Search the data below for "frame"; list each line that holds it.

Data to process ::
● ● ● ● ● ● ●

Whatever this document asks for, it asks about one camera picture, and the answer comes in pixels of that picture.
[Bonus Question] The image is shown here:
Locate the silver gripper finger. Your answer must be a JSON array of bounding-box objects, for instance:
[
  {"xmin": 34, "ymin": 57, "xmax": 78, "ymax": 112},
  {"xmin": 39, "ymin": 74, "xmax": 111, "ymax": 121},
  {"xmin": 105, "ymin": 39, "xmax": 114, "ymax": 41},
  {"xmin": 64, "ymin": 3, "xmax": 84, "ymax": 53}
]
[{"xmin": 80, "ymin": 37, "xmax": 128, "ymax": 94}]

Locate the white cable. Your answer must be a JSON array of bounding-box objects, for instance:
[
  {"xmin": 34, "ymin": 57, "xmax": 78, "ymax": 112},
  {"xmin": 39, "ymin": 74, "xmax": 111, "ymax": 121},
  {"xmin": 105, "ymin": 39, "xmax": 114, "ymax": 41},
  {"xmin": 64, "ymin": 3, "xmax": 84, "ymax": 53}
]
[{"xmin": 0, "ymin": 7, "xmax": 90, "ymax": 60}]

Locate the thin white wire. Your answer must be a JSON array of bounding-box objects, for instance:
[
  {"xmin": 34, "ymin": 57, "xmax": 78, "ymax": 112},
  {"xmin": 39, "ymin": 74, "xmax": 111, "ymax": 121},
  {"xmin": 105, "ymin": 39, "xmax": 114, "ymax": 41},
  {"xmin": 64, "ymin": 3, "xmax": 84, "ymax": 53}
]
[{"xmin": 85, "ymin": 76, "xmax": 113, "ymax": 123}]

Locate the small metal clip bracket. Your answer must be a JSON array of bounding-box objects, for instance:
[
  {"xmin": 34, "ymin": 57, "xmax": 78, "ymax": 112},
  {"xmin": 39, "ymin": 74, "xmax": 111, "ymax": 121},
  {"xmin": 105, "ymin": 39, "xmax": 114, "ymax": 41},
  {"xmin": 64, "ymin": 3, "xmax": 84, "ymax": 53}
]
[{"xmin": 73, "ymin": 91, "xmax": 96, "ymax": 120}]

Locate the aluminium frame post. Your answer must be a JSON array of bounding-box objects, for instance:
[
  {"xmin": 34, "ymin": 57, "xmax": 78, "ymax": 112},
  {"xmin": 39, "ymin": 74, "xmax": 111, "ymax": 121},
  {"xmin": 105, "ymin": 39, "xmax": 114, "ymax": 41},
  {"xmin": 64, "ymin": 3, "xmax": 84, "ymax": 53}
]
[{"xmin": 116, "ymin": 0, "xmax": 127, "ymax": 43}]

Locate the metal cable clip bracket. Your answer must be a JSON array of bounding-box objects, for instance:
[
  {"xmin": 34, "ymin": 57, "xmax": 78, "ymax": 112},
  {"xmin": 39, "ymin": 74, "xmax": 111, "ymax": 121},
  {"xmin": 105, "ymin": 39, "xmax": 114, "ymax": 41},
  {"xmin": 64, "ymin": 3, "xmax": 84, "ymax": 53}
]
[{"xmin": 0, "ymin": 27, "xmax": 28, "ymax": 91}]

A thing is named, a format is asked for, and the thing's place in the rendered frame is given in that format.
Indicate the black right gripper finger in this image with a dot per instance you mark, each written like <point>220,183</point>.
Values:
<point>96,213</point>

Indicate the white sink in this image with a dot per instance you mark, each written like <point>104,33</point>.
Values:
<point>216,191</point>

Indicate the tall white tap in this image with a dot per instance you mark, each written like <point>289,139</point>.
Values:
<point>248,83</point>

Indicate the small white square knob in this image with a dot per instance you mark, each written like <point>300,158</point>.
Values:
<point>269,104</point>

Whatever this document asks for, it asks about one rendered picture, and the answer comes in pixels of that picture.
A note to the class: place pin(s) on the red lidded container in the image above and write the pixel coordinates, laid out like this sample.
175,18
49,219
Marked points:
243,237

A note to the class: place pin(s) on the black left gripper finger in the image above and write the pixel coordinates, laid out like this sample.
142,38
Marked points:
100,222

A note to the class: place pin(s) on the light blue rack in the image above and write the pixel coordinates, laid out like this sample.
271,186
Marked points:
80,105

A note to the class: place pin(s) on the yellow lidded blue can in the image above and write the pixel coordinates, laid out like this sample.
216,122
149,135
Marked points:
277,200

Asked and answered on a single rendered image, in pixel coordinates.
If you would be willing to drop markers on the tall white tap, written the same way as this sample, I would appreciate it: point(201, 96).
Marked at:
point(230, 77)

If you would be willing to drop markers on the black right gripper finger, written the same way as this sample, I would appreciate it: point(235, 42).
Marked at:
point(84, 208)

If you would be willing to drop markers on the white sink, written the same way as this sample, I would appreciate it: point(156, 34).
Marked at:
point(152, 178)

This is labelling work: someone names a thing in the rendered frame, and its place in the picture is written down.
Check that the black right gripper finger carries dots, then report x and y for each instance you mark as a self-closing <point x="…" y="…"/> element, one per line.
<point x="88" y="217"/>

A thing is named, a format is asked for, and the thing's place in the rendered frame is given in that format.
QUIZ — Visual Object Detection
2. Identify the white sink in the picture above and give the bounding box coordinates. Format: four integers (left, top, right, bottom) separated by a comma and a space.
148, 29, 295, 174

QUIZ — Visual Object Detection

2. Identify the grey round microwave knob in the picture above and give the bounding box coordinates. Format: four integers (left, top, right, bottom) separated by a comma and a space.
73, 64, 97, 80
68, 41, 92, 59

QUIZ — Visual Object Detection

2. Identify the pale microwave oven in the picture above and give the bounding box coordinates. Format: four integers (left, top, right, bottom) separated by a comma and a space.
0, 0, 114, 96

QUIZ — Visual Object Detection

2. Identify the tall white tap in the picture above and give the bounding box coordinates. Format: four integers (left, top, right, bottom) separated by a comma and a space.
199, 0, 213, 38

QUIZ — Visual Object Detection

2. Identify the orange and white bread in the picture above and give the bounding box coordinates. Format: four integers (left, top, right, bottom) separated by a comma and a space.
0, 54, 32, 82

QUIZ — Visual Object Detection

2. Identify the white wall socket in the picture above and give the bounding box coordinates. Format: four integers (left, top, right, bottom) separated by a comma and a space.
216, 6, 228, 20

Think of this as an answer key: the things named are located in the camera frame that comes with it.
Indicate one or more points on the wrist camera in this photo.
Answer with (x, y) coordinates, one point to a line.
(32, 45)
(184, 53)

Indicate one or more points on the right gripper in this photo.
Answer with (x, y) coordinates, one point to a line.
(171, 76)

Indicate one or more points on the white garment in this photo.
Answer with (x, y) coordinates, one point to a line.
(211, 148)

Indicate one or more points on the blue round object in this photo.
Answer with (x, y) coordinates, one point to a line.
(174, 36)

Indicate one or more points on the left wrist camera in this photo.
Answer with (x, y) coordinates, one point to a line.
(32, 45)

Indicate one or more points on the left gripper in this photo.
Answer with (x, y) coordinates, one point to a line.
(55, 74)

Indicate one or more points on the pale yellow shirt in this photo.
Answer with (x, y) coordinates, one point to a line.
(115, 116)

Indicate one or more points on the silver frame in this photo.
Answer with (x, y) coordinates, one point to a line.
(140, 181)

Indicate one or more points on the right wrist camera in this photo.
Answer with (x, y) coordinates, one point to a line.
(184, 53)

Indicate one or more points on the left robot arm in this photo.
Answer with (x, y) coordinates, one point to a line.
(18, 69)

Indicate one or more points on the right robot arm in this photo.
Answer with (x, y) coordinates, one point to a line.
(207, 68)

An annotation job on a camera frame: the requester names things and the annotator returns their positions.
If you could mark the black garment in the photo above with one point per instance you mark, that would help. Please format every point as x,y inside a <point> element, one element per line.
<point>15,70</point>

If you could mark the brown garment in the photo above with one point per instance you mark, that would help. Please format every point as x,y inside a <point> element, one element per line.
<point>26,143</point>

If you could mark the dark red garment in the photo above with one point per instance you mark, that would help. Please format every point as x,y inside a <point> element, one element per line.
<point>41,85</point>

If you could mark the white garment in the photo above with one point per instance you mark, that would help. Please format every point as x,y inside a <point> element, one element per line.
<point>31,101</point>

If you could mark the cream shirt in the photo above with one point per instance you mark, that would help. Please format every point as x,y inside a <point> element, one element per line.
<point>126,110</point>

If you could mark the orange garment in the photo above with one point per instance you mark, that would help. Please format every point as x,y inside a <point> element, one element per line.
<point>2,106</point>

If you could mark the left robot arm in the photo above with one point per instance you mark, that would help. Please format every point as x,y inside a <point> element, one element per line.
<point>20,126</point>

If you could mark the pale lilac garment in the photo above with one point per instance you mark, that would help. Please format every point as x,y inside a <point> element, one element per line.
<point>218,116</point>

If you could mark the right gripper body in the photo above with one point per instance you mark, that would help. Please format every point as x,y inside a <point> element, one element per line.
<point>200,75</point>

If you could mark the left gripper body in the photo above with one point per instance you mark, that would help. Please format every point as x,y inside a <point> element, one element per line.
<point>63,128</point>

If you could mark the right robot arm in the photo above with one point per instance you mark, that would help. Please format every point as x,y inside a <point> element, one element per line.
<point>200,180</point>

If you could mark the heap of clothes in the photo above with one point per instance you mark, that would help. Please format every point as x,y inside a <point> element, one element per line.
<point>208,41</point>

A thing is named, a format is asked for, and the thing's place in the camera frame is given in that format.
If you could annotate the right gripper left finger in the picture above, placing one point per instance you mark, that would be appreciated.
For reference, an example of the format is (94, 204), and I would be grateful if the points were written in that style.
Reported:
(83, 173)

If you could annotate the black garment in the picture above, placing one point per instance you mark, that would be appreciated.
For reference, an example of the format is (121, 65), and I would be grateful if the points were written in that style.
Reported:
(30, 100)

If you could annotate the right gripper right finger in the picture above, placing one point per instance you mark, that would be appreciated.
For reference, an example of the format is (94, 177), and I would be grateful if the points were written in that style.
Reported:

● ● ● ● ● ● ●

Output ::
Locate the aluminium frame post. Your answer must be a JSON array of bounding-box objects, for instance:
A thing is named, a format is asked for, and the thing's place in the rendered frame is given in that format.
This is labelling work: someone names a thing in the rendered frame, and its place in the picture is written down.
A thing is named, a format is asked for, and the thing's place in the rendered frame is given in that format.
Think of this as an answer key: the things named are located in the camera frame that comes with it.
Indicate one or more points on the silver frame in this photo.
An annotation job on a camera frame: the requester names things and the annotator returns their positions.
A thing is named, a format is asked for, and the thing's place in the camera frame is given in that format.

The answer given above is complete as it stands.